All that is wanted is the exact text of each line from the one with "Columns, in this" to the close of the listing, ends included.
● ● ● ● ●
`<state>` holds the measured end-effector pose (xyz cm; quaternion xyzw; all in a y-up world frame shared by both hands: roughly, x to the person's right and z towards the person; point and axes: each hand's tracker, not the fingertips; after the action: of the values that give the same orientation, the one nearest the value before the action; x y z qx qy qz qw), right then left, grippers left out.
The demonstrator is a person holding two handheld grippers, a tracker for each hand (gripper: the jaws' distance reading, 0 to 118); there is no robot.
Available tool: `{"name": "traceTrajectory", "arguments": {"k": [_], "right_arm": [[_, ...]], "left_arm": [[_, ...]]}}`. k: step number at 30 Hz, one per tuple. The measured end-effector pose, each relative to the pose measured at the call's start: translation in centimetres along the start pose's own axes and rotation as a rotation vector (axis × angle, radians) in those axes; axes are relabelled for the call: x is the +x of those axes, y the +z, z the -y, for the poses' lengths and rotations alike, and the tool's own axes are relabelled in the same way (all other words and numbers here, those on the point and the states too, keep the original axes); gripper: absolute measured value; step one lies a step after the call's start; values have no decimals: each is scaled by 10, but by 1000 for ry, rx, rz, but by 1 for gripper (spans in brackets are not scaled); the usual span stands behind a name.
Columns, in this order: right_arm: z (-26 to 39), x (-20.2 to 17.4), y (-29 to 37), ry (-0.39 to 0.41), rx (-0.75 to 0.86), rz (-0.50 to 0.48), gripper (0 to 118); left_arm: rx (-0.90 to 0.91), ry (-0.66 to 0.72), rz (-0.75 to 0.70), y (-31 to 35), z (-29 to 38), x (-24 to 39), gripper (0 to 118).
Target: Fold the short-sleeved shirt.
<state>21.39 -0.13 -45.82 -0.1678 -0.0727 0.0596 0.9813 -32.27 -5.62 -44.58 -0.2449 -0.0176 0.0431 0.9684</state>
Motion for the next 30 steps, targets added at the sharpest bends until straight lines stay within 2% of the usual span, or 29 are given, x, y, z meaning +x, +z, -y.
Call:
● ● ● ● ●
§ **Answer to this problem**
Columns, in this order: right_arm: z (-26 to 39), x (-20.2 to 17.4), y (-29 to 37), ry (-0.39 to 0.41), rx (-0.75 to 0.86), rz (-0.50 to 0.48), gripper (0 to 118); left_arm: rx (-0.90 to 0.91), ry (-0.66 to 0.72), rz (-0.75 to 0.70), y (-31 to 35), z (-29 to 38), x (-24 to 39), gripper (0 to 118).
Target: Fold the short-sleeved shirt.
<state>21.39 -0.13 -45.82 -0.1678 -0.0727 0.0596 0.9813 -32.27 -5.62 -44.58 -0.2449 -0.0176 0.0431 0.9684</state>
Motion for the next 30 steps, targets added at the sharpest bends until straight lines stay within 2% of the usual span, or 29 are given, x, y, z meaning +x, +z, -y.
Call:

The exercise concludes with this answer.